In 1837 he was appointed professor of surgery at the University of Kiel and director of the Friedrichhospital. From 1841 until his death in 1866, he served as a professor of surgery at the University of Leipzig.

== Principal works ==
- Reise im Norden Europa's, vorzüglich in Island, 1820-1821, (with Friedrich August Ludwig Thienemann), 1827 - Journey to northern Europe and Iceland.
- Die chirurgische Anatomie in Abbildungen. Ein Handbuch für Studirende und ausübende Aerzte, gerichtliche Aerzte, Wundaerzte etc. three volumes, Hamburg 1840 - Surgical anatomy in pictures.

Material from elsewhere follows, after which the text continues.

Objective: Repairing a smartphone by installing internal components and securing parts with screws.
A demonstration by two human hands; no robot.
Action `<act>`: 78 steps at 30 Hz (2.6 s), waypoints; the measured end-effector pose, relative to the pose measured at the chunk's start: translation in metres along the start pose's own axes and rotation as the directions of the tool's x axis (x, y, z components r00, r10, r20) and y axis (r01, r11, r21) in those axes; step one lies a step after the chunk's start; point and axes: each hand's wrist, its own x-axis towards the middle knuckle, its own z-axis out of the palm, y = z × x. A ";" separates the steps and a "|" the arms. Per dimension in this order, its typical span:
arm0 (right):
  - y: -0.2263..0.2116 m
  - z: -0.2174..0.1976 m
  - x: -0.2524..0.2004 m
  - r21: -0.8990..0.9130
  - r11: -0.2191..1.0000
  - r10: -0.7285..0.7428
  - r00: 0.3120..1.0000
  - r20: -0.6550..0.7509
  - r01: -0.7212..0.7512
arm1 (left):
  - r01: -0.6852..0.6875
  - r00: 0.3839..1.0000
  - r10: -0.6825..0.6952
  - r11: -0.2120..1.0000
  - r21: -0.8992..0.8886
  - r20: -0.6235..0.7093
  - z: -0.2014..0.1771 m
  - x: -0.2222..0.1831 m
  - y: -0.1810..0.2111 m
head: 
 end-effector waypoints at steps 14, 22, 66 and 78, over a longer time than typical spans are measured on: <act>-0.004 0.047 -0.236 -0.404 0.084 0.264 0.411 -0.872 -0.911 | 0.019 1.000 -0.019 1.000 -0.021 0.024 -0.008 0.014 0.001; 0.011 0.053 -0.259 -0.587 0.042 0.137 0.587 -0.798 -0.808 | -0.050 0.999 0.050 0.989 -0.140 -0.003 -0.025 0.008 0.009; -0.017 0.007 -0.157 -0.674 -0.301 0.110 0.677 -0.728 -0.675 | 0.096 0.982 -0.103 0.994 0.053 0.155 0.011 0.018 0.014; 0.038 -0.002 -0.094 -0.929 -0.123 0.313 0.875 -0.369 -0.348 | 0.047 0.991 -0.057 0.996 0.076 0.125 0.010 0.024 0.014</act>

- Das Handgelenk in mechanischer, anatomischer und chirurgischer Beziehung, Hamburg 1841 - The wrist in mechanical, anatomical and surgical associations.
- Bemerkungen über die Verkrümmungen des Rückgrats und die Mittel denselben vorzubeugen, Kiel 1843 - Remarks on the curvature of the spine and means to prevent the same.
- Leitfaden zu den Operationen am menschlichen Körper. Nebst Anweisung zur Übung derselben am Leichname für praktische Wundärzte und Studirende, three volumes - Guide to operations on the human body.
- Die chirurgische Muskellehre in Abbildungen, 1850 (with artist Carl Julius Milde) - Surgical myology in pictures.
- Lehre Von Den Blutigen Operationen Am Menschlichen Körper, 1857 - Doctrine involving bloody operations on the human body.